(DATASET RECORDS Opens)

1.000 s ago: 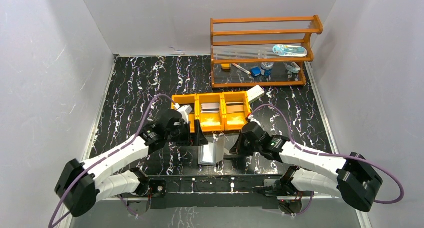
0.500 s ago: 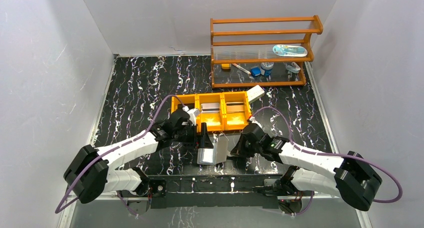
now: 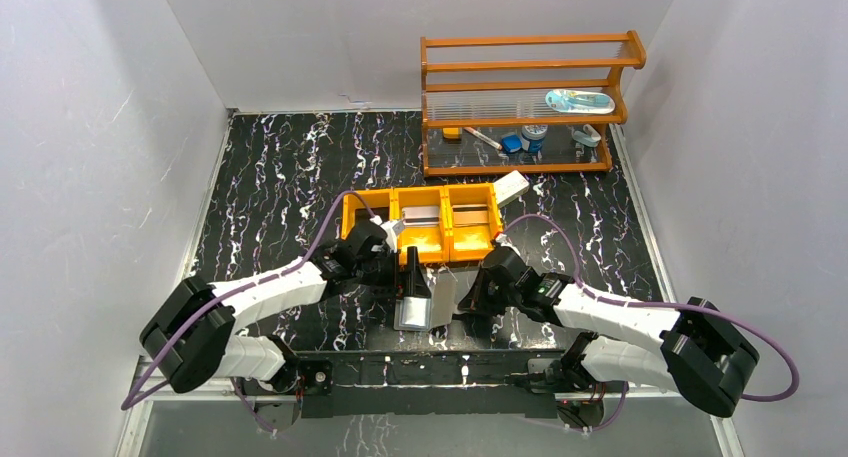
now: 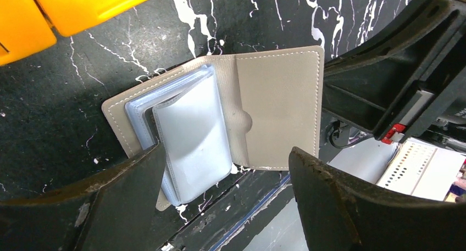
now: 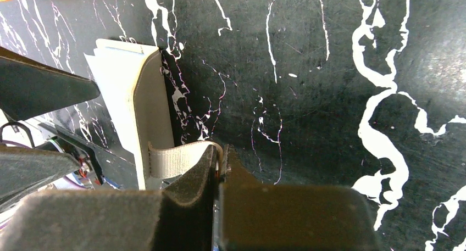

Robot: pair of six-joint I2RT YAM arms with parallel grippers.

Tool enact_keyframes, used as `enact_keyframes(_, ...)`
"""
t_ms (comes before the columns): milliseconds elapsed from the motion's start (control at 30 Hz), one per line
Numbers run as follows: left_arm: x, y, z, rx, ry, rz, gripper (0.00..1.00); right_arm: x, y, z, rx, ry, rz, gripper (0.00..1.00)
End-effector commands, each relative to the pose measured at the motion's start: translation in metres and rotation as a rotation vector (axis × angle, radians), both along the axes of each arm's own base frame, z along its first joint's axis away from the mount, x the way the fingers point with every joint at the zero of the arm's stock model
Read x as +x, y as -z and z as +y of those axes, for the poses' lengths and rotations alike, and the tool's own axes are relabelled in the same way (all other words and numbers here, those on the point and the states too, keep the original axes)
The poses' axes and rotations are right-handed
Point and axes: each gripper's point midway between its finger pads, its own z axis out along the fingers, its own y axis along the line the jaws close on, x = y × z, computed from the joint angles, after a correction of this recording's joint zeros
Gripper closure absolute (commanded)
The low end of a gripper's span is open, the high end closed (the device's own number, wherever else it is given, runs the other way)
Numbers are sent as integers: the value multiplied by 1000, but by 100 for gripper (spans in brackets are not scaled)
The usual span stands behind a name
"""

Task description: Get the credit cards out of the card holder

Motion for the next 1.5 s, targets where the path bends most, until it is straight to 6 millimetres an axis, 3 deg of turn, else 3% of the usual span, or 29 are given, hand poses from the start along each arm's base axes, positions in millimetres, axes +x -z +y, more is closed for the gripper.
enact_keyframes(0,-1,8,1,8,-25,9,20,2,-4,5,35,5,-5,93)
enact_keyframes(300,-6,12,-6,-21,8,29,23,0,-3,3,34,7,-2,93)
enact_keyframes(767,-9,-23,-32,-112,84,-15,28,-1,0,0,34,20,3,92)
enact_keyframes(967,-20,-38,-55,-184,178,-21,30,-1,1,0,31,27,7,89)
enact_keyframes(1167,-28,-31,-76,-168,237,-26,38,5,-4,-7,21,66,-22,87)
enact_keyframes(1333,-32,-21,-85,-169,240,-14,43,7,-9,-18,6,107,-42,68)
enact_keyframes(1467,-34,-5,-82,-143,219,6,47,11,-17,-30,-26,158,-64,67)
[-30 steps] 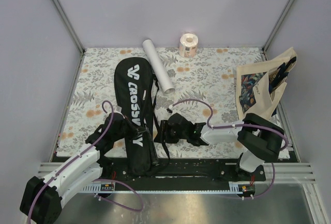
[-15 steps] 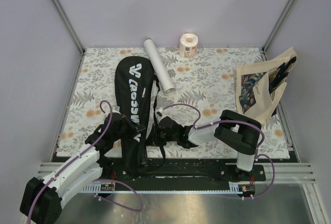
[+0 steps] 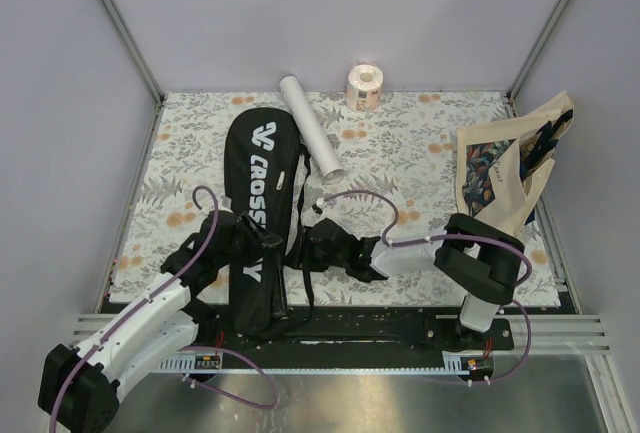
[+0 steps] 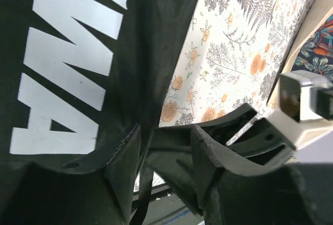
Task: Pack up the badminton gear
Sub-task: Place the racket in the racket bag, then adjust the racket bag at the center of the board.
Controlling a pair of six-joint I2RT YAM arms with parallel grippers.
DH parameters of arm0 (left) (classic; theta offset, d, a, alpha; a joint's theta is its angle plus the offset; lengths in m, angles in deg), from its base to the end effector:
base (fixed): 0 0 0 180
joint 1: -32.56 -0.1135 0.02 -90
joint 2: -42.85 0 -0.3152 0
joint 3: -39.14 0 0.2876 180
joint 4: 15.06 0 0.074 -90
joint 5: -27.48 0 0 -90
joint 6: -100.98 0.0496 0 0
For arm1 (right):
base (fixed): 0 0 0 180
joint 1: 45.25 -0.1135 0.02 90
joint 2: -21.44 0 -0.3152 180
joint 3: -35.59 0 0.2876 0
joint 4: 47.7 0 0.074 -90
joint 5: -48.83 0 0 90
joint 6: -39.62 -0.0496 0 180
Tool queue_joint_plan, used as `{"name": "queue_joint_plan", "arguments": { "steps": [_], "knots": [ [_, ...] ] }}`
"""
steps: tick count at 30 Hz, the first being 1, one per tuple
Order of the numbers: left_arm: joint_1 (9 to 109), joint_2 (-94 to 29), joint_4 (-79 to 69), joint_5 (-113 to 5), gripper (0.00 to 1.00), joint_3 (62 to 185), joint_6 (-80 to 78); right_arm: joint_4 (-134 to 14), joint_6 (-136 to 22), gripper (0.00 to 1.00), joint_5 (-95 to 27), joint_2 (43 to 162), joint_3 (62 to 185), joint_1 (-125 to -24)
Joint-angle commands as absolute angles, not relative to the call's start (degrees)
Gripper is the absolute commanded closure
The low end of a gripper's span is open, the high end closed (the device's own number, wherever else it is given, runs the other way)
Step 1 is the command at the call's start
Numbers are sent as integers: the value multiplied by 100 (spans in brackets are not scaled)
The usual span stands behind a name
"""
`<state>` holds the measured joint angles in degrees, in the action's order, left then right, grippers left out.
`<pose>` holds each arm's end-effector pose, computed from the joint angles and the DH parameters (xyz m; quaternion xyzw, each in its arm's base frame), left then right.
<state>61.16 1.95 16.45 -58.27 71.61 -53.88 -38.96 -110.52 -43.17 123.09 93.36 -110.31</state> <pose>0.1395 -0.0803 0.1985 -0.2668 0.8654 -0.3309 0.2653 0.1669 0.3547 0.1517 -0.0301 0.8870 0.4018 0.2257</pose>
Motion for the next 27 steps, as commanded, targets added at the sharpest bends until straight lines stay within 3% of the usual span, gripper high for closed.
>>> {"name": "queue_joint_plan", "arguments": {
  "steps": [1,6,9,16,27],
  "knots": [
    [6139,181,2070,-6234,52,7701,-4959,-4365,-10541,46,-5039,11707,9605,-10818],
    [5982,102,2642,-6928,41,8325,-4283,-4603,-10285,35,-4988,11758,10061,-10423],
    [5517,-144,2783,-6667,37,8712,-3878,-4612,-10320,29,-4803,12092,10448,-10151],
    [4760,-180,2854,-6139,34,8977,-3376,-4962,-10311,28,-4583,13217,11529,-9843],
    [4557,40,2573,-5866,33,8511,-3525,-5947,-10513,29,-4513,14246,12585,-9763]
  ]
}}
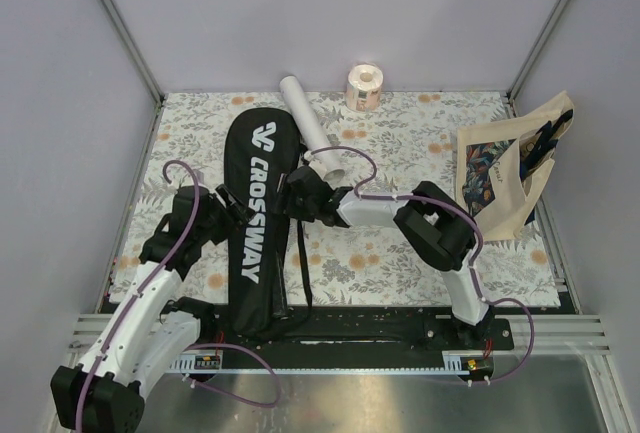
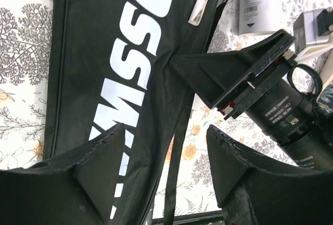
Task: Pack up the badminton gear
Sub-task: Adjust the racket bag at the center of the board.
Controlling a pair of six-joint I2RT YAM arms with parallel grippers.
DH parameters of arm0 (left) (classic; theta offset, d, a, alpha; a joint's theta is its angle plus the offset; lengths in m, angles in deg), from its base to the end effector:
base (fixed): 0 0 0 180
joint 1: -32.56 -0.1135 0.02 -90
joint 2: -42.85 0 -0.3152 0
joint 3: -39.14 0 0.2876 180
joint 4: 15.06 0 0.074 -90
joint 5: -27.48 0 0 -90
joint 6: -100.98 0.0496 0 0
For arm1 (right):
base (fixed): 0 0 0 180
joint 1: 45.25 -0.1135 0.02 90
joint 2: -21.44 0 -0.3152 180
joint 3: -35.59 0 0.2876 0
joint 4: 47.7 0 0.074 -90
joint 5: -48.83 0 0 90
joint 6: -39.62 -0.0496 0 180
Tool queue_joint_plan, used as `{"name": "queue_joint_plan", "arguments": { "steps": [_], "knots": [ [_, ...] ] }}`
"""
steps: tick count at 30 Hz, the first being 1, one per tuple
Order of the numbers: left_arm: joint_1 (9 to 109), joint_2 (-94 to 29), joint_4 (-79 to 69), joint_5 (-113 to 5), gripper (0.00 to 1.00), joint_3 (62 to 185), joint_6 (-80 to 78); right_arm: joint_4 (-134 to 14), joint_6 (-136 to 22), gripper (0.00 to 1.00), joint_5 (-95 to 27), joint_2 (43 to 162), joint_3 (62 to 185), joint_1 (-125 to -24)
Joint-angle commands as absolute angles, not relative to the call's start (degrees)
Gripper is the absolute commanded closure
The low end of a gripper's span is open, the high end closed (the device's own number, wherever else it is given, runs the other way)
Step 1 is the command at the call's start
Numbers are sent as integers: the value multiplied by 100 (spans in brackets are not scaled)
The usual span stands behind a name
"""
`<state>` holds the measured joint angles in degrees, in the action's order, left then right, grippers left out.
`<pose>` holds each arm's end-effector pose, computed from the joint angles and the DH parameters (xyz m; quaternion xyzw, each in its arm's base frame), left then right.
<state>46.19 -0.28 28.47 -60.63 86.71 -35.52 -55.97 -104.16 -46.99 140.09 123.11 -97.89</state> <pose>0.1674 -0.0423 0.2733 -0.2486 0.8679 -0.2282 0.3645 0.3151 0.4044 0.1631 0.0307 0.9027 0.3143 0.2924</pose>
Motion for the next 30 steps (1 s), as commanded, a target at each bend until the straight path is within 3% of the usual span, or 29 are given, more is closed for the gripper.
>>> {"name": "queue_joint_plan", "arguments": {
  "steps": [1,9,12,18,22,30],
  "knots": [
    [4540,31,2537,-5857,33,8485,-3534,-5895,-10557,32,-4469,14299,12576,-9763],
    [4478,-83,2660,-6041,33,8660,-3525,-5281,-10619,72,-4240,14422,12489,-9754],
    [4443,-48,2651,-6068,33,8695,-3560,-4806,-10383,99,-4143,14282,12392,-9754],
    [4355,-205,2818,-6147,32,9195,-3516,-5339,-9355,100,-4090,13361,12594,-9763],
    [4320,-390,2941,-6426,24,9705,-3473,-6936,-8565,100,-5011,12675,13041,-9842],
    [4136,-820,2449,-6491,24,10347,-3393,-9495,-7070,100,-6321,12032,14411,-10176]
  ]
}}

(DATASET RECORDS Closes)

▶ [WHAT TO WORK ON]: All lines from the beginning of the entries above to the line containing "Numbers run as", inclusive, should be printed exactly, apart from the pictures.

▶ [ANSWER BOX]:
1.000 s ago: 
0.500 s ago: 
now: 
now: 
now: 

Robot: pair of six-joint I2RT YAM arms with parallel grippers.

Tool enact_keyframes, used as `enact_keyframes(_, ...)`
"""
t_ms (comes before the columns): milliseconds elapsed from the motion's start (control at 30 Hz), one per line
Numbers run as follows: left_arm: x, y, z, rx, ry, rz, gripper (0.00..1.00); right_arm: x, y, z, rx, ry, rz, gripper (0.00..1.00)

No additional output will be generated.